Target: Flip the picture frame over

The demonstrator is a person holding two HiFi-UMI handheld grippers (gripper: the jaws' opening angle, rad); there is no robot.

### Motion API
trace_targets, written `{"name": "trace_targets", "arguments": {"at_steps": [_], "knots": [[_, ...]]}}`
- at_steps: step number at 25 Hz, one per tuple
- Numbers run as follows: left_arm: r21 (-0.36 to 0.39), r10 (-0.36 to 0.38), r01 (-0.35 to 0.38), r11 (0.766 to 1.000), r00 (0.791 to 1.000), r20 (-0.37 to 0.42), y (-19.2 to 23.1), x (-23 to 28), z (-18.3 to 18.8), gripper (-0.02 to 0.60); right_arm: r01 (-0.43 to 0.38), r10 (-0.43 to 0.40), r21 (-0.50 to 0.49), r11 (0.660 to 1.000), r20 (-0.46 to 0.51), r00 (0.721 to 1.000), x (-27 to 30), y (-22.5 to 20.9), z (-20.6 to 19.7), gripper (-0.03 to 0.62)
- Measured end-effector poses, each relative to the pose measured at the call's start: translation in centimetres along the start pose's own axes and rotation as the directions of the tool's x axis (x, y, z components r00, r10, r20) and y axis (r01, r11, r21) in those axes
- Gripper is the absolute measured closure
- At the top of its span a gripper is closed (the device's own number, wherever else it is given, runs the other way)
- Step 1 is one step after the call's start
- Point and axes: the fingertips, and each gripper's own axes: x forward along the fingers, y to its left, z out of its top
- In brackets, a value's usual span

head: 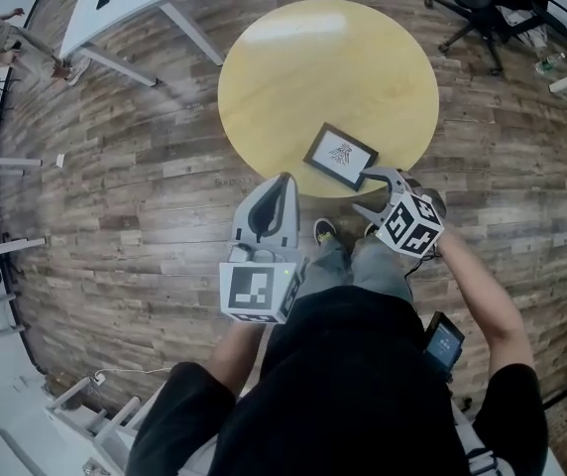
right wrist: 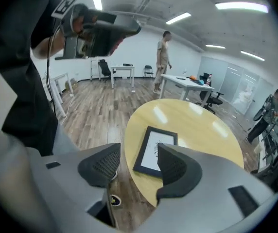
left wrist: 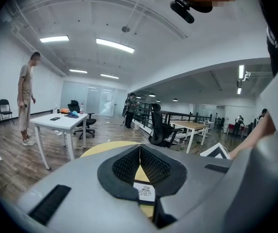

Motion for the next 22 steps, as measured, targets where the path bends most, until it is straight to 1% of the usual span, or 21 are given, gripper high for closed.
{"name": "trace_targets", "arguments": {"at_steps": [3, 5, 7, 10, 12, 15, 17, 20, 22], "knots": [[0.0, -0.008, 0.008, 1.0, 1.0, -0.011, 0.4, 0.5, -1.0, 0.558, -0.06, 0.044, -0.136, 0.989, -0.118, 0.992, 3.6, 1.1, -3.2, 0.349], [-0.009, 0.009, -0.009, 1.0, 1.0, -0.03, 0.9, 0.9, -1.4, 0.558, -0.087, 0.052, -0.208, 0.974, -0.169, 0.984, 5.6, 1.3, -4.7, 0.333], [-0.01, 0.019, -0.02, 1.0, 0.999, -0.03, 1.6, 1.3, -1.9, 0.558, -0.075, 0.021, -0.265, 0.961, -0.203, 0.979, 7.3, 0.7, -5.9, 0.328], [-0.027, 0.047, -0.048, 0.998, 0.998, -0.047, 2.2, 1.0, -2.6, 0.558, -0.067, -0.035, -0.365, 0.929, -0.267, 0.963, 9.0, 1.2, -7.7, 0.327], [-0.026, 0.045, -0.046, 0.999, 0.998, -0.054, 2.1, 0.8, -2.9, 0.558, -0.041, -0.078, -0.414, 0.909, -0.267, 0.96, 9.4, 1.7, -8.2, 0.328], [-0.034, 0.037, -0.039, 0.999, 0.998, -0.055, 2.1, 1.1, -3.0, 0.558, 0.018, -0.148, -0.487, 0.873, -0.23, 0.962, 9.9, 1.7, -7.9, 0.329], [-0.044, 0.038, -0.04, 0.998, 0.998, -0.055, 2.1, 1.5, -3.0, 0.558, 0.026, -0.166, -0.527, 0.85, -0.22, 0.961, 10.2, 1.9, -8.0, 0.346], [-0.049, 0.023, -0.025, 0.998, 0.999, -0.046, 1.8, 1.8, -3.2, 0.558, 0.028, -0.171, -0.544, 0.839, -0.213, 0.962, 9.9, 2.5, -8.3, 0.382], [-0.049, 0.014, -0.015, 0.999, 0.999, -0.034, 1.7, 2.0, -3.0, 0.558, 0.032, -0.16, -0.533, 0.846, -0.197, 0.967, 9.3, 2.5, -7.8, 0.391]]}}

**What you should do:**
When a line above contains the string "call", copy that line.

**Answer for this exercise:**
- Measured end-effector poses, each relative to the pose measured at the call's start: translation in centimetres along the start pose's own axes and rotation as the directions of the tool's x axis (x, y, z components r00, r10, r20) and y axis (r01, r11, r21) in those axes
- Step 1 is one step after the call's start

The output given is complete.